2
votes

I have a Cloud Dataflow job that's stuck in the initiation phase, before running any application logic. I tested this by adding a log output statement inside inside the processElement step, but it's not appearing in the logs so it seems it's not being reached.

All I can see in the logs are the following messages, this which appears every minute:

logger: Starting supervisor: /etc/supervisor/supervisord_watcher.sh: line 36: /proc//oom_score_adj: Permission denied

And these which loop every few seconds:

VM is healthy? true.

http: TLS handshake error from 172.17.0.1:38335: EOF

Job is in state JOB_STATE_RUNNING, will check again in 30 seconds.

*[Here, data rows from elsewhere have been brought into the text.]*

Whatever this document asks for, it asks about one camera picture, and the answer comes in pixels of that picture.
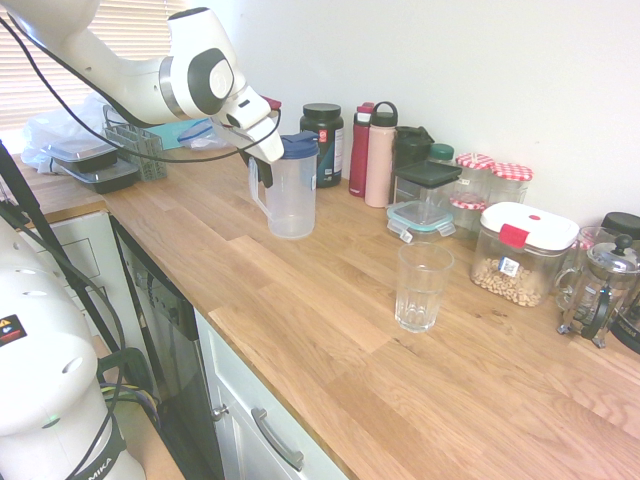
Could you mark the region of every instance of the water bottle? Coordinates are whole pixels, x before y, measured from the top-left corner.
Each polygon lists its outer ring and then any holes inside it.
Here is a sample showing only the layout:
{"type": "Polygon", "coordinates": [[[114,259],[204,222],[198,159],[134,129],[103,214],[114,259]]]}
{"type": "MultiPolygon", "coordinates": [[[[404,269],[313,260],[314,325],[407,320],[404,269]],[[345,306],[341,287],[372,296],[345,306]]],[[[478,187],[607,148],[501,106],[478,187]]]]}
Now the water bottle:
{"type": "Polygon", "coordinates": [[[371,114],[369,128],[369,155],[364,203],[370,207],[384,208],[389,204],[391,169],[393,166],[393,140],[398,125],[398,110],[391,102],[378,103],[371,114]],[[382,105],[391,112],[379,112],[382,105]]]}
{"type": "Polygon", "coordinates": [[[365,102],[357,108],[353,116],[349,193],[355,197],[364,197],[367,181],[367,156],[369,154],[369,126],[371,125],[373,107],[373,103],[365,102]]]}

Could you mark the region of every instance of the window blind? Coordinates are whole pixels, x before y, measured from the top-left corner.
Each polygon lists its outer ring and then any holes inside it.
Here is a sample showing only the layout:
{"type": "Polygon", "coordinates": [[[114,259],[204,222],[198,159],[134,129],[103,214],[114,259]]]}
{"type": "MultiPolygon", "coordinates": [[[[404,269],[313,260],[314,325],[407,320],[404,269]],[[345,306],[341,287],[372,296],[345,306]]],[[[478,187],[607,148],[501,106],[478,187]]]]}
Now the window blind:
{"type": "MultiPolygon", "coordinates": [[[[163,56],[169,53],[167,18],[187,9],[187,4],[188,0],[102,0],[89,28],[122,57],[163,56]]],[[[8,21],[3,7],[0,15],[8,21]]],[[[21,37],[65,102],[82,103],[91,89],[21,37]]],[[[60,104],[40,82],[13,37],[0,26],[0,131],[21,128],[33,115],[57,108],[60,104]]]]}

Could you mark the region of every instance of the french press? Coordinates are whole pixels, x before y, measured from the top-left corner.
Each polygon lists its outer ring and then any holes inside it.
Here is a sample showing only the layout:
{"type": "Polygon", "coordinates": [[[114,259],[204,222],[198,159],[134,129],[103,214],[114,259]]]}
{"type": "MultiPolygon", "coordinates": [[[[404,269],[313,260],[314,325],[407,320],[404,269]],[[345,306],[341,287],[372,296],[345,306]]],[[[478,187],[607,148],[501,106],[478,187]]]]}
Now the french press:
{"type": "Polygon", "coordinates": [[[599,243],[587,251],[558,333],[579,332],[604,348],[604,336],[640,273],[631,243],[629,235],[619,235],[614,243],[599,243]]]}

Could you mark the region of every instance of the drinking glass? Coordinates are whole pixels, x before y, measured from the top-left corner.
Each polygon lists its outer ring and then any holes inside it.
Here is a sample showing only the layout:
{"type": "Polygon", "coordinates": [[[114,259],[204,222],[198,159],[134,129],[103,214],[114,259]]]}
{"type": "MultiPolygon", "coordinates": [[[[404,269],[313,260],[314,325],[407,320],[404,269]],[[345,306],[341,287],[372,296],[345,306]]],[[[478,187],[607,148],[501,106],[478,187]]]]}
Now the drinking glass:
{"type": "Polygon", "coordinates": [[[416,242],[398,251],[396,320],[410,332],[426,332],[436,322],[455,260],[446,248],[416,242]]]}

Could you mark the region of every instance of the red clip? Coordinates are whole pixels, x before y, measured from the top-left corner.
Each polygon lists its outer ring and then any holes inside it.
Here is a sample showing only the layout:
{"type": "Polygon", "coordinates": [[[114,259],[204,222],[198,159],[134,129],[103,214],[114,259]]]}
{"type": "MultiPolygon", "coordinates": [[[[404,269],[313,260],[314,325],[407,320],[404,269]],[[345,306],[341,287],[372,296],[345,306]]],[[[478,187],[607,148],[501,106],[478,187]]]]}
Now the red clip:
{"type": "Polygon", "coordinates": [[[506,223],[500,229],[500,241],[513,248],[522,248],[527,243],[529,232],[506,223]]]}

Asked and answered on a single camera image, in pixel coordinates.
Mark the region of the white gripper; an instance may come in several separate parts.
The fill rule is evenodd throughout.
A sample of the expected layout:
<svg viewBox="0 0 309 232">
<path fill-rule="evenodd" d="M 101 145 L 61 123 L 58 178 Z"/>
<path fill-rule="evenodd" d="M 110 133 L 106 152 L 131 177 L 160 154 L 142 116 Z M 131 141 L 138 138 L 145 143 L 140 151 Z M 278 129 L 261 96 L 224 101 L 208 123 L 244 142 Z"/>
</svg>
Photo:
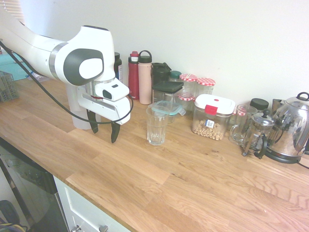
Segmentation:
<svg viewBox="0 0 309 232">
<path fill-rule="evenodd" d="M 79 105 L 87 109 L 87 117 L 93 133 L 98 132 L 96 114 L 116 122 L 111 124 L 111 142 L 115 143 L 118 138 L 121 125 L 130 120 L 129 111 L 131 108 L 129 99 L 127 97 L 123 97 L 115 102 L 108 99 L 97 101 L 86 93 L 84 87 L 77 87 L 77 97 Z"/>
</svg>

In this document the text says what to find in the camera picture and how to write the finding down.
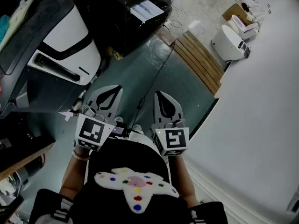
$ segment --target black t-shirt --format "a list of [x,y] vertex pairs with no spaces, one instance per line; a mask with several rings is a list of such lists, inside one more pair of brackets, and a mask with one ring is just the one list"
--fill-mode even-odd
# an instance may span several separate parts
[[[70,208],[69,216],[75,224],[123,222],[188,224],[197,221],[207,224],[227,223],[222,203],[207,203],[192,208],[195,210],[192,216],[183,198],[170,195],[153,195],[146,210],[136,214],[130,209],[122,190],[103,188],[94,179],[98,172],[111,173],[114,168],[130,168],[138,173],[153,173],[169,183],[167,166],[153,149],[128,140],[107,139],[99,152],[92,152],[87,183],[74,198]],[[33,224],[40,216],[60,209],[61,199],[62,196],[59,194],[45,189],[40,190],[29,223]]]

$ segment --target blue dot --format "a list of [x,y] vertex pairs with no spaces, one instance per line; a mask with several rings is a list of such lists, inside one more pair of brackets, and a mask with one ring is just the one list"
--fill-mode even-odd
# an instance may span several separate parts
[[135,205],[135,206],[134,206],[134,209],[135,209],[136,211],[140,211],[140,210],[141,210],[141,206],[140,206],[140,205]]

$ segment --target teal cloth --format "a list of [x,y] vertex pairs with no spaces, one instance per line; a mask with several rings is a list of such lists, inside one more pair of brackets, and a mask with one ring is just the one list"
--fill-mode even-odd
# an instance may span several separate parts
[[10,20],[10,17],[7,15],[3,15],[0,18],[0,43],[2,42],[6,32],[8,30],[9,20]]

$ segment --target black sleeve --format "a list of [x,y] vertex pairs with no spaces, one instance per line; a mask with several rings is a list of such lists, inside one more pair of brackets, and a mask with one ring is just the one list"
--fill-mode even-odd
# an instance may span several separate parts
[[54,213],[60,209],[62,199],[72,202],[71,199],[56,192],[41,189],[37,192],[36,200],[30,215],[29,224],[34,224],[43,215]]
[[221,202],[205,203],[190,208],[194,223],[228,224],[223,204]]

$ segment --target concrete floor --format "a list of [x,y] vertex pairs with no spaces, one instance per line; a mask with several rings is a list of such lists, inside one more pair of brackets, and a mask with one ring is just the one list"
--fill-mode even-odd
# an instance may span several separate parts
[[[169,26],[171,34],[180,36],[190,30],[206,46],[206,48],[219,60],[210,41],[216,34],[221,24],[225,23],[222,13],[232,6],[236,0],[175,0],[174,11],[171,19],[178,19],[181,28],[176,28],[177,22]],[[136,106],[141,99],[158,69],[170,53],[171,49],[157,36],[151,38],[144,46],[128,55],[124,60],[113,61],[109,69],[104,72],[93,84],[86,98],[95,89],[111,84],[121,84],[124,88],[123,97],[118,110],[118,115],[128,124],[133,122]],[[165,67],[159,74],[153,88],[149,91],[146,103],[137,117],[145,134],[153,122],[152,97],[156,90],[161,90],[173,96],[181,105],[190,131],[197,125],[206,110],[214,101],[214,97],[198,79],[194,72],[175,53],[172,53]],[[31,114],[29,125],[38,135],[39,125],[45,126],[55,138],[56,143],[46,155],[45,166],[29,181],[22,195],[25,198],[19,211],[29,217],[36,193],[39,189],[46,188],[58,192],[61,181],[71,158],[72,141],[74,139],[77,118],[64,120],[64,116],[55,114]]]

The job ID is 2015-09-14_06_30_22-15275884222662398973, though I have an additional two jobs (2015-09-14_05_59_30-11021392791304643671, 2015-09-14_06_08_41-3621035073455045662) that I started the morning and which have the same problem.

Any ideas on what might be causing this?

1
All the worker log messages are expected and consistent with normal operation. So they don't explain why your job is stuck.Jeremy Lewi
Thanks Jeremy. I suspect the problem is with the construction of the job itself, which loops through a bunch of data and calls ProcessContext.output() a lot. Probably not the ideal way to have written it.Darren Olivier
Can you elaborate on what you mean by "loops through a bunch of data and calls output()? If the data is coming in from the input to the DoFn this shouldn't be a problem (since it happens on the worker, after construction of the job). Or is the data coming from a field in a DoFn or somehow being serialized to the worker some other way?Ben Chambers
The job itself runs through approximately 50 million rows from a BigQuery table, then for each row it runs output() about 300 times.Darren Olivier
To clarify: 50 million rows is the input to the DoFn, but within the DoFn there's a for-each loop that runs through a simple array data structure of +- 300 elements and outputs a result for most of them. So the DoFn itself outputs +-300 TableRow instances.Darren Olivier

1 Answers

2
votes

It sounds like your pipeline has a BigQuery source followed by a DoFn. Before running your DoFn (and therefore reaching your print statement) the pipeline runs a BigQuery export job to create a snapshot of the data in GCS. This ensures that the pipeline gets a consistent view of the data contained in the BigQuery tables.

It seems like this BigQuery export job for your table took a long time. There unfortunately isn't a progress indicator for the export process. If you run the pipeline again and let it run longer, the export process should complete and then your DoFn will start running.

We are looking into improving the user experience of the export job as well as figuring out why it took longer than we expected.